• **Task to complete**: The goal is an unaltered copy of the records below, minus any images.

• **Input data**:
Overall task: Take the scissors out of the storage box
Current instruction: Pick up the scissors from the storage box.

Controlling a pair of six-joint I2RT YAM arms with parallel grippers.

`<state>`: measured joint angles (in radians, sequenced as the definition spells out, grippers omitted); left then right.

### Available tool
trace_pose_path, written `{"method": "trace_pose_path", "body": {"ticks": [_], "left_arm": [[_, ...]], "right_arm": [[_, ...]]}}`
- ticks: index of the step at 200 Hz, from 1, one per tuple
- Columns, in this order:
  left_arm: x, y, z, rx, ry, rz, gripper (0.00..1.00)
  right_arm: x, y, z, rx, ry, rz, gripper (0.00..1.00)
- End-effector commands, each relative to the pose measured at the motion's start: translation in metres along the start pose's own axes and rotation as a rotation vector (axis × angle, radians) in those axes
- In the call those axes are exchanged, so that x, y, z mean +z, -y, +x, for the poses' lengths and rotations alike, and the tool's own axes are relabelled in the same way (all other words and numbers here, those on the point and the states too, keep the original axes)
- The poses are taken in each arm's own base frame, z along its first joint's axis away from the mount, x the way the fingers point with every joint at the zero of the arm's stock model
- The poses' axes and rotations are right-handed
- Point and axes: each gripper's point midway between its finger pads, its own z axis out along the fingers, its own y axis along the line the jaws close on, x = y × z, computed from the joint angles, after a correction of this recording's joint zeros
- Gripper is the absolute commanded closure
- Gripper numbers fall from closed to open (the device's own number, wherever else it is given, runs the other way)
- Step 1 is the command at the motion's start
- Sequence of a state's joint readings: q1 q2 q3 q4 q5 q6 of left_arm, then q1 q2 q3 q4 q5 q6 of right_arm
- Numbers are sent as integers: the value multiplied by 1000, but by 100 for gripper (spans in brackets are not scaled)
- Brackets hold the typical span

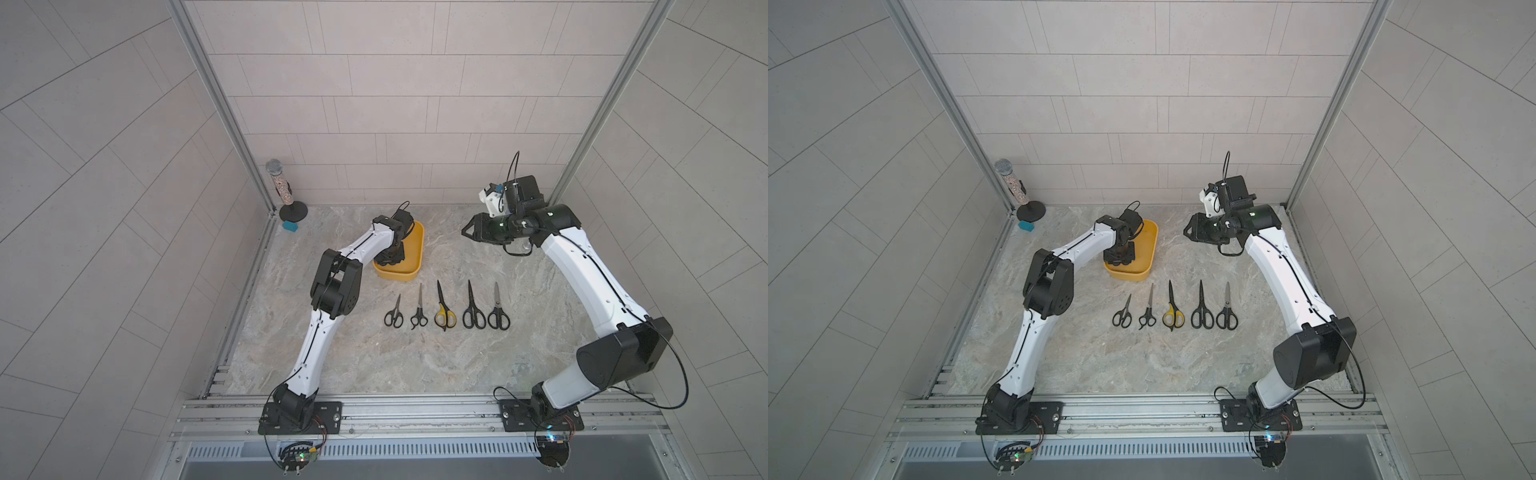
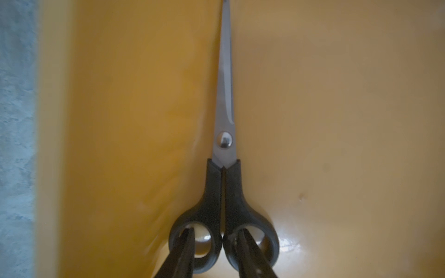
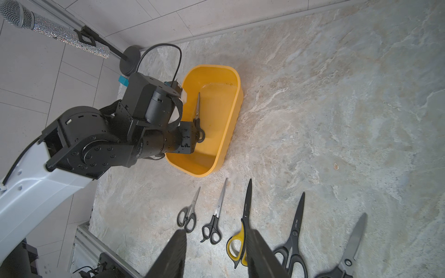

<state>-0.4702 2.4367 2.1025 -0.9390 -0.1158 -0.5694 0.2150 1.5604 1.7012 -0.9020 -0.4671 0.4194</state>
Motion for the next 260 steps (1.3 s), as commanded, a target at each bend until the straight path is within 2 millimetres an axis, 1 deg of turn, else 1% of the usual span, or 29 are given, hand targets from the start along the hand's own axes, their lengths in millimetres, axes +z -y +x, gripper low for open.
{"method": "trace_pose_path", "body": {"ticks": [1,30,47,60,76,82,86,95,107,121,141,170,197,242,260], "left_arm": [[26,-4,22,51,-97,-9,69],[38,-5,31,71,-150,0,78],[44,-6,37,74,-182,4,79],[46,-6,39,80,-190,7,86],[45,-4,36,90,-182,12,91],[44,-4,34,101,-175,14,97],[40,-4,31,106,-166,14,100],[30,-2,22,122,-127,18,100],[11,1,4,143,-49,30,100],[-9,6,-11,166,12,48,100],[-27,8,-22,182,57,53,100],[-40,7,-27,188,82,55,100],[-54,8,-25,202,102,54,100],[-95,10,-27,201,171,95,100],[-111,8,-25,202,182,108,100]], "right_arm": [[-3,1,3,4,-4,-1,54],[-5,1,1,8,2,-3,54],[-6,0,0,9,6,-8,54],[-6,-1,-1,8,8,-11,54],[-7,-2,-3,9,10,-13,54],[-7,-2,-3,9,11,-13,54],[-7,-2,-3,10,11,-13,54],[-8,-3,-4,10,15,-14,54],[-8,-3,-4,12,14,-12,54],[-7,-3,-6,13,18,-15,54],[-6,-5,-7,17,22,-24,54],[-6,-5,-8,18,22,-27,54],[-7,-5,-8,16,23,-27,54],[-6,-6,-8,17,22,-30,54],[-7,-7,-8,14,24,-32,54]]}}
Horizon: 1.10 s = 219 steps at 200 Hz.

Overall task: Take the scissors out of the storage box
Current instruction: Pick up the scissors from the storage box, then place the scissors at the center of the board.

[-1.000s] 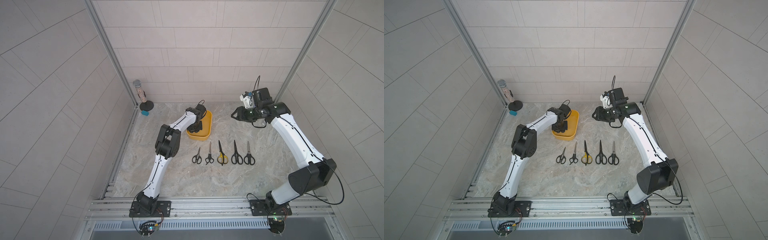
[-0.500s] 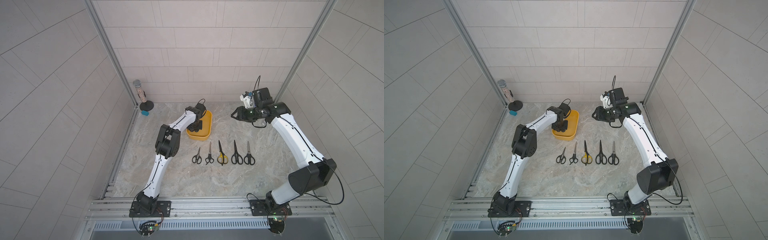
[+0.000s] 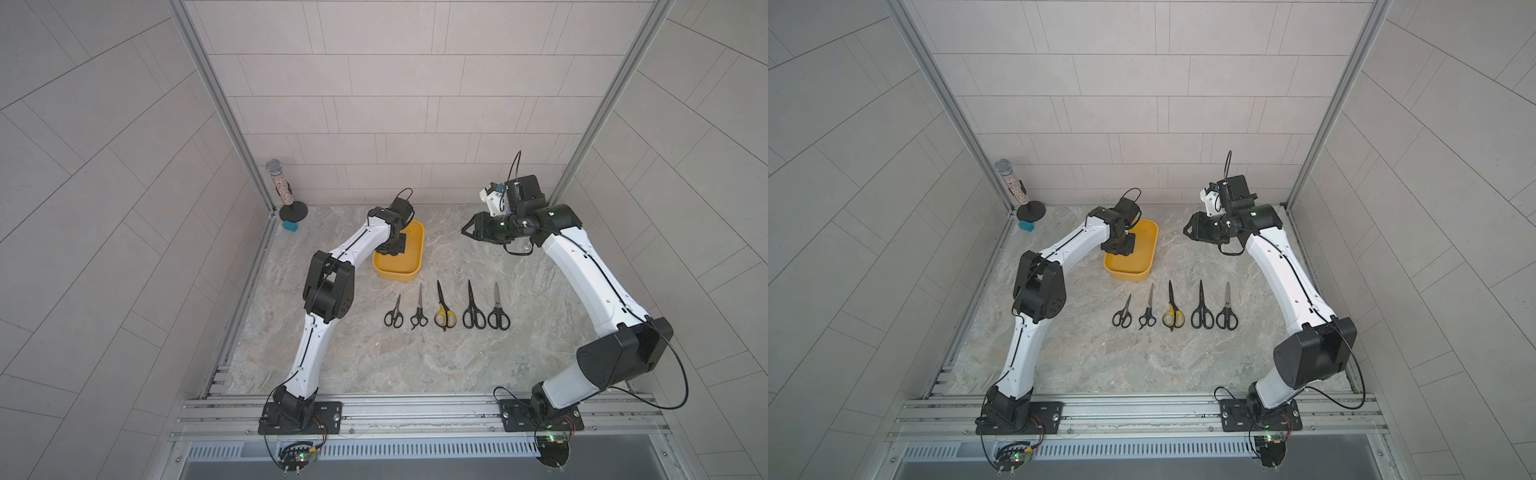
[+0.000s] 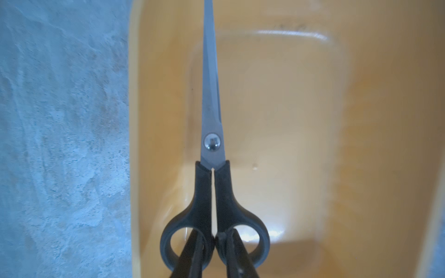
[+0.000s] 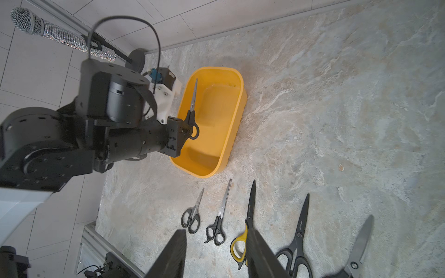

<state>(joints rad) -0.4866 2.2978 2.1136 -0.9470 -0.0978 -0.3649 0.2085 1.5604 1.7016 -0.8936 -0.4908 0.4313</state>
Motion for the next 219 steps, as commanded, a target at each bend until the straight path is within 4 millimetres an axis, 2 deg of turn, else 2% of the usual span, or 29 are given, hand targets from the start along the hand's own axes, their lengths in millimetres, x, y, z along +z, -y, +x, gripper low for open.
{"method": "trace_pose_path", "body": {"ticks": [1,20,46,62,93,118,142,182,219], "left_arm": [[-40,-1,-8,11,66,17,100],[-57,-7,0,4,79,15,100],[-80,-20,21,-3,88,14,100],[-91,-30,42,-19,77,21,100],[-100,-45,99,-56,28,47,100],[-92,-59,146,-70,-21,32,100],[-76,-63,183,-73,-78,38,100],[-51,-66,219,-97,-125,25,100],[-26,-60,231,-103,-144,53,100]], "right_arm": [[-6,-5,-6,-1,22,-11,54],[-7,-4,-7,-4,24,-2,54],[-7,-7,-6,-11,23,-4,54],[-6,-10,-4,-20,20,-4,54],[-2,-17,-2,-36,11,-8,54],[3,-27,-1,-57,2,-15,54],[9,-36,3,-76,-13,-18,54],[14,-44,5,-86,-21,-23,54],[16,-50,7,-100,-28,-30,54]]}}
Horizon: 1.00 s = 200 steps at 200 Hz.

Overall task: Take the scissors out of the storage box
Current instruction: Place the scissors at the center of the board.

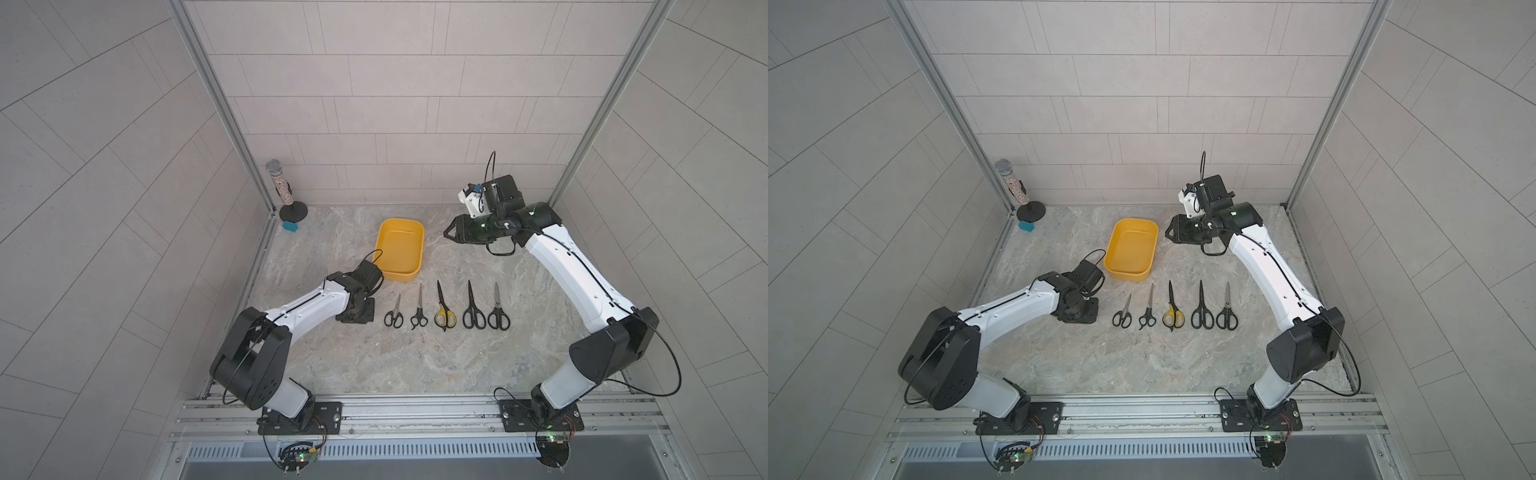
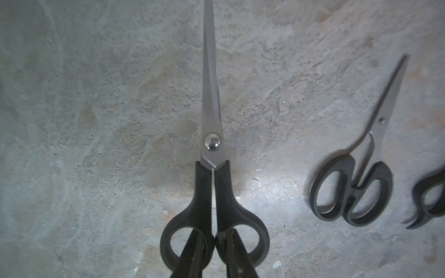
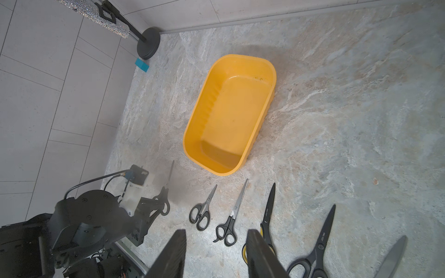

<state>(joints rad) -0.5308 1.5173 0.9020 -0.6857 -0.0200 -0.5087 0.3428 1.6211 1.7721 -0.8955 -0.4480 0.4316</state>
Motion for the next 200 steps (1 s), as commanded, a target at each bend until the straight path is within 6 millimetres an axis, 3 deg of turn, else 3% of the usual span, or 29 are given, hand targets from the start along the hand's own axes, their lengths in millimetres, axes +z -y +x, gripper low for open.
{"method": "trace_pose_path", "body": {"ticks": [1,44,81,119,134,144,161,200], "left_arm": [[10,12,-9,-21,38,45,100],[20,25,-12,10,8,55,100],[31,24,-1,5,-48,48,100],[31,30,0,11,-60,61,100],[31,29,-1,13,-68,47,82],[30,29,-2,8,-67,41,78],[29,29,-4,2,-64,38,73],[23,27,-10,6,-47,24,73]], "right_arm": [[-5,-6,-3,-4,13,6,54],[-6,-6,-2,-9,12,12,54],[-7,-6,-2,-12,15,16,54],[-7,-6,-2,-16,13,19,54],[-7,-6,-3,-15,14,18,54],[-7,-5,-3,-15,15,18,54],[-8,-6,-2,-17,16,19,54],[-10,-4,-2,-17,19,24,54]]}}
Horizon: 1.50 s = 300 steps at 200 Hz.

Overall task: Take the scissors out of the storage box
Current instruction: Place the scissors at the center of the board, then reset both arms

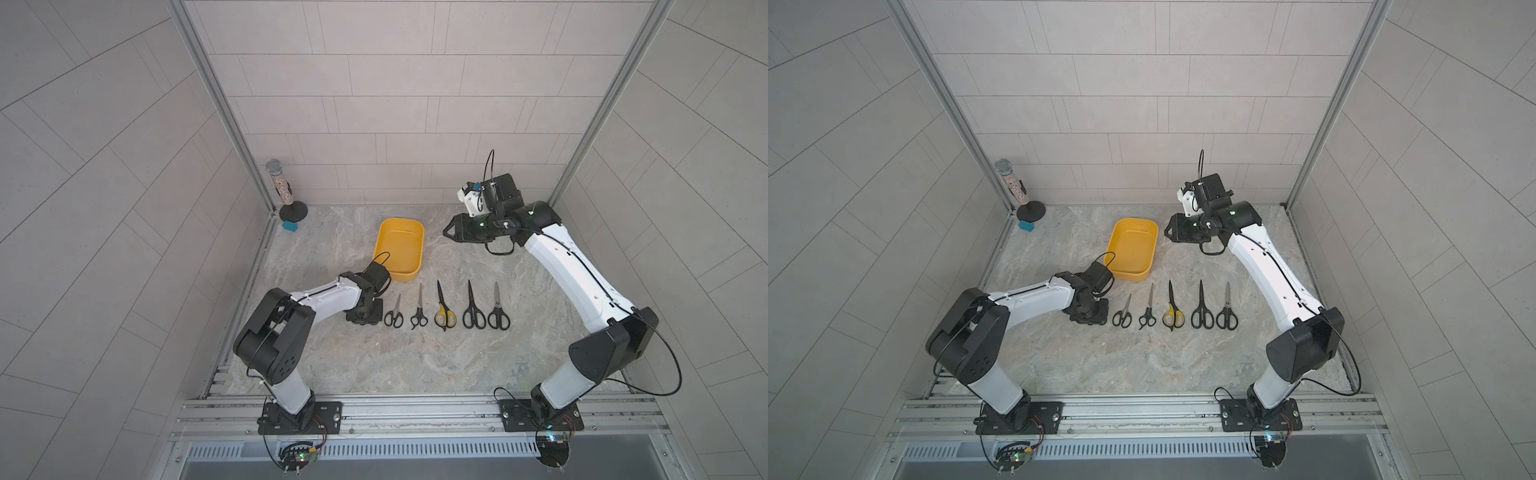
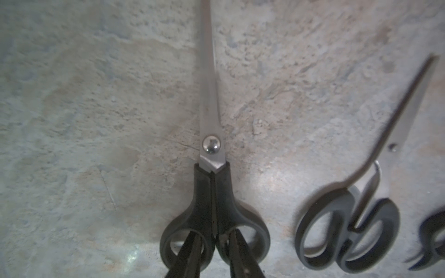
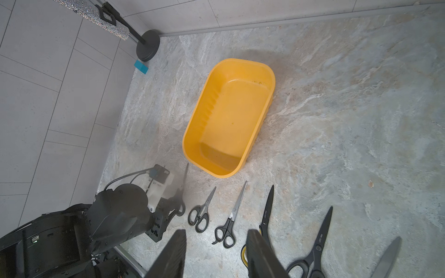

• **Response for this exercise**:
Overall task: Take the scissors out of the storage box
Current instruction: Pick up the scissors from the storage box.

Controlling a pair of six-joint I2RT YAM arms with parallel grippers.

`<state>`: measured joint angles (in radians, sequenced as the definition spells out, grippers omitted); left then right.

### Available tool
trace_pose_path, written `{"method": "trace_pose_path", "body": {"ticks": [_], "left_arm": [[_, ...]], "right_arm": [[_, ...]]}}`
- ticks: index of the step at 200 Hz, from 1, one per tuple
- Columns, in this order:
  left_arm: x, y, z, rx, ry, rz, gripper (0.00..1.00)
  right_arm: x, y, z, rx, ry, rz, gripper (0.00..1.00)
- End-effector commands, each relative to the pose measured at the motion's start: translation in metres along the start pose's own axes and rotation as a rotation vector (axis × angle, radians) in those axes
- In the call those axes are exchanged, so that x, y, z mean +z, -y, +x, for the poses' lengths and rotations alike, and the tool's own axes are relabelled in the same way (all other words and numbers here, those on the point and the states too, keep the original axes)
- The poses are taken in each arm's own base frame, z along its first joint's axis away from the mount, x the way the fingers point with every joint at the zero of the arm's stock model
- The poses' axes and rotations are right-handed
- Point and axes: each gripper's point midway between its finger pads, its own z axis out along the fingers, its own y axis along the line the jaws close on, x = y × z, computed from the joint angles, after a correction of this recording's joint zeros
- Gripper is the absolute commanded closure
- Gripper numbers fall from closed to open (the device's own number, wherever else it is given, runs the other way)
- Step 1 is the command at the motion's start
- Sequence of a state's joint readings: q1 q2 q3 q4 q5 q6 of left_arm, then q1 q2 q3 q4 q5 q6 of right_arm
- Numbers are sent as integers: the value multiplied by 1000, but by 100 for gripper (spans in brackets are not scaled)
- Brackets hold the typical span


<state>-0.4702 2.4367 2.1025 -0.9390 -0.1158 -0.5694 0.2150 1.5604 1.7012 -0.9020 -0.4671 0.4194</state>
Motion for the next 260 steps (1.3 s), as commanded, a target at each bend until the straight path is within 2 millimetres an axis, 1 deg of turn, else 1% of the usual span, or 29 are given, hand targets from the start along the hand's own axes, their lengths in millimetres, axes +z -y +x, gripper low for open.
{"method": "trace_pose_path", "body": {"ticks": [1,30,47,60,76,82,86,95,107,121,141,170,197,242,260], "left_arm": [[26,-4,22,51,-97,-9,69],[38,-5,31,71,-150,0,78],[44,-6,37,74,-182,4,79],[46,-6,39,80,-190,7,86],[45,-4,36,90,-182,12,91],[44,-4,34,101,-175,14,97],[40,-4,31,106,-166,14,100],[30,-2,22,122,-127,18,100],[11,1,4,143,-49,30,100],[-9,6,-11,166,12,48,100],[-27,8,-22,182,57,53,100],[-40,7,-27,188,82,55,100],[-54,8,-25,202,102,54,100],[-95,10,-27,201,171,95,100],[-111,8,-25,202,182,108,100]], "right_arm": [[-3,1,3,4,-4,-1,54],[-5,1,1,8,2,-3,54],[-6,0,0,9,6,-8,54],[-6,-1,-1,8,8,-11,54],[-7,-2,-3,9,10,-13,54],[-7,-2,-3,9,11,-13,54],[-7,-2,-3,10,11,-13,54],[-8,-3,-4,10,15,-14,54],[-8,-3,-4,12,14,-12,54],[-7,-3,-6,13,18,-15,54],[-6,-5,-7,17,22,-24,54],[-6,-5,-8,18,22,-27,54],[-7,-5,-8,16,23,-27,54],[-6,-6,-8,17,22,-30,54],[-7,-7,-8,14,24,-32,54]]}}
Horizon: 1.10 s = 219 steps at 200 Hz.

Overall task: Take the scissors out of the storage box
Current instruction: Pick up the scissors from the storage box, then place the scissors at the center of the board.

[-1.000s] 
[-0.500s] 
[+0.000s] 
[+0.000s] 
[+0.000s] 

<state>(joints rad) -0.4866 2.2978 2.1136 -0.9470 -0.0978 -0.3649 0.2085 1.5604 1.7016 -0.8936 -0.4908 0.4313</state>
Motion for the next 219 steps, as commanded, a target at each bend until the straight path is within 4 millimetres an axis, 2 deg of turn, else 2% of the usual span, or 29 are given, hand targets from the start along the hand's own axes, their lengths in millimetres, x, y, z along +z, -y, +x, gripper low for open.
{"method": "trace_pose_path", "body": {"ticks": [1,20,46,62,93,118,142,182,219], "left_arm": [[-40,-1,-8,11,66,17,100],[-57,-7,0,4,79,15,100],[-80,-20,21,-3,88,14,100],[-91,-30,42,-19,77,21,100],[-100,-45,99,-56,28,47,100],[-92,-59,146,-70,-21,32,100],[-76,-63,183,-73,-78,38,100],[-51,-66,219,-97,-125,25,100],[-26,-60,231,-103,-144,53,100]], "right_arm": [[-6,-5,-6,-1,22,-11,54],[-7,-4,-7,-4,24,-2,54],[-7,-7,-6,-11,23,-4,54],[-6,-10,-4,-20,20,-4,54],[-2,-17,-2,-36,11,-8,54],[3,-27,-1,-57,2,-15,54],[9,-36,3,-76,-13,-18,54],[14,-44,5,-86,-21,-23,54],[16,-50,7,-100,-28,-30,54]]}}
Horizon: 1.00 s = 200 steps at 200 Hz.

Overall task: Take the scissors out of the storage box
Current instruction: Place the scissors at the center of the board.


<state>(joints rad) -0.5308 1.5173 0.9020 -0.6857 -0.0200 -0.5087 0.3428 1.6211 1.7721 -0.8955 -0.4480 0.4316</state>
Motion for the next 200 steps (1 s), as commanded, a target at each bend until the straight path is within 6 millimetres an axis, 3 deg of turn, else 3% of the usual span, or 29 are given, hand targets from the start along the hand's own axes, their lengths in millimetres, axes +z -y +x, gripper low for open.
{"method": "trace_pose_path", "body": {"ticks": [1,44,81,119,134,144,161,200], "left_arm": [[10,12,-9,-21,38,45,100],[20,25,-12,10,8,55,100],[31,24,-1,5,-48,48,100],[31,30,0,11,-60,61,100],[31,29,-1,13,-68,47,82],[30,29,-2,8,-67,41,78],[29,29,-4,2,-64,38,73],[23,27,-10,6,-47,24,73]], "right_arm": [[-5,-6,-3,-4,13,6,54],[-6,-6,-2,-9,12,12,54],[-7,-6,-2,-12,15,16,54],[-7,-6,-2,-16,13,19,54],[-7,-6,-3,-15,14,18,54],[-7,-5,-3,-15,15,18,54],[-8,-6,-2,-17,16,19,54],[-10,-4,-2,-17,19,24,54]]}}
Horizon: 1.50 s = 300 steps at 200 Hz.

Overall task: Take the scissors out of the storage box
Current instruction: Place the scissors at the center of the board, then reset both arms

The exercise has been answered, and the work is done.